If this is your first pregnancy, you’re in for an amazing journey. If you’ve been pregnant before, you know much about what lies ahead, but as you have probably been told, every pregnancy is different. The bottom line is that pregnancy is hard work. Some women have it harder than others, such as those carrying twins (or more!), women with diabetes or other complications during pregnancy, and women struggling with depression and anxiety.
Please remember that countless women have gone before you and countless more will follow; however, at this moment in time—we’re focused on you! Your pregnancy is the most important thing in your life right now. We’re here to guide you and to cheer you on. To be your companion at the grocery store, in the kitchen, and when you have a question about your nutritional needs.
Inhale. Exhale. And, relax. Think positive thoughts. We believe in you. Learn to trust your body. In the end, whether your pregnancy was meticulously planned, medically coaxed, or happened by surprise, one thing is certain—your life will never be the same. As a new mom, you’re about to experience a special kind of love that surpasses all others on this planet. Mom + Baby. There is no stronger bond, and it begins in the womb.
• Consult your doctor or care team if you think you may be pregnant, or if your at-home pregnancy test is positive.
• Quit smoking, stop drinking alcohol, and strictly limit or give up caffeinated beverages, including coffee, tea, and soft drinks.
• Inform your doctor of any prescription, over-the-counter, and/or illicit drugs you are taking.
• Reevaluate your eating habits. Do you skip breakfast? Eat fast food for lunch? Graze on junk food for dinner? Please inform your care team of any dietary concerns, food allergies, or medical conditions that may affect nutrient absorption. You may need additional supplements or a customized eating plan.

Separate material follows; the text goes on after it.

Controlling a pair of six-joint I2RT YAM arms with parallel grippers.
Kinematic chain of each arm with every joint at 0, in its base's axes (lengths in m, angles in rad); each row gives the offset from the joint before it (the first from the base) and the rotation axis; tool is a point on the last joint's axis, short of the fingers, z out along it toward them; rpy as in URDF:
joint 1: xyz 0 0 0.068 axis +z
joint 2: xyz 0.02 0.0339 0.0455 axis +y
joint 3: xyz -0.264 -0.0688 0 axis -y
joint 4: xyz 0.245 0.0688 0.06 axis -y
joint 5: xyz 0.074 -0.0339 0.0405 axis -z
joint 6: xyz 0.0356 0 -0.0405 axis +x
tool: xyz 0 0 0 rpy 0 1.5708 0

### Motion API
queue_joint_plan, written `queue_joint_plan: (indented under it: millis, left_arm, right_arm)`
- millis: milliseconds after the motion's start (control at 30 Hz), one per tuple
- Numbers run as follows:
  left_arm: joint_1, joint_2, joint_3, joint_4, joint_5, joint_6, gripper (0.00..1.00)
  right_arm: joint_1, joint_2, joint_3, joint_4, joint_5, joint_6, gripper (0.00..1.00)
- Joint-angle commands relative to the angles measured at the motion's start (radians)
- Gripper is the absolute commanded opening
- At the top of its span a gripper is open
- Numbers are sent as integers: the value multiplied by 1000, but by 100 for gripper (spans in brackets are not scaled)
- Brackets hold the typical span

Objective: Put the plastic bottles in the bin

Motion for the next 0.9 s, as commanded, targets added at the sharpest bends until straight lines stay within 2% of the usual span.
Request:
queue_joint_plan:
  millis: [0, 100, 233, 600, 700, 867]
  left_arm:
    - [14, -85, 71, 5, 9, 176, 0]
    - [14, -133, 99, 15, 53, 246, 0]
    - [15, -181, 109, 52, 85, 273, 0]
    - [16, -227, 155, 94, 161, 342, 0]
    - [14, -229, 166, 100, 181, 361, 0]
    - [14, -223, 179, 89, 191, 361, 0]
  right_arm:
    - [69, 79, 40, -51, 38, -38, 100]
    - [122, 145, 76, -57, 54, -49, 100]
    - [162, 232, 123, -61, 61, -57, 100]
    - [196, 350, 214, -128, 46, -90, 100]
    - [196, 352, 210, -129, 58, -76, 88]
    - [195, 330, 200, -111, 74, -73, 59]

• Get moving. Exercise will help you maintain an appropriate pregnancy weight and can help prevent gestational diabetes1 and gestational hypertension.2 Exercise will increase your energy and can help overcome insomnia, stress, anxiety, and depression. It can also help alleviate gas, heartburn, and constipation. Recruit your partner, significant other, family member, friend, or co-worker to keep you motivated.
• Eliminate as much stress as possible from your work and home environment. Carve out time to unload and detox. This will keep you emotionally stable when your hormones play tricks on you. Take a minute or two to think about tools you can use to de-stress. Is it music, meditation, a walk, exercise, yoga, a nap, movie, phone call, date night, or connecting with friends?
• Get plenty of rest. Pregnancy fatigue is in a class of its own. Don’t fight it. Your body needs the extra sleep for a reason. Plan a fatigue schedule for added downtime, especially during the first and third trimesters. During the first trimester, the increased level of progesterone causes sleepiness and shortness of breath, and during the third, carrying the extra body weight often increases fatigue. Aim for eight hours of sleep at night and take short naps with your legs elevated during the day.
• Pregnant women should be aware of certain dangerous food-borne illnesses and take precautions to avoid them. These include listeriosis (see here), toxoplasmosis (see here), E. coli (see here), and salmonellosis (see here).
• Limit your consumption of certain large fish, such as swordfish and shark, which could potentially contain high levels of methylmercury (see here).
• Avoid X-rays, hot tubs, saunas, massages (unless they are done by a trained and certified prenatal therapist), inverted yoga poses, contact sports, and any activity that has an increased risk of falls, such as skiing.
• Finally, enjoy every day of your pregnancy as much as possible. As Rose Ann always tells her patients: You may only experience pregnancy once, so enjoy it as best you can.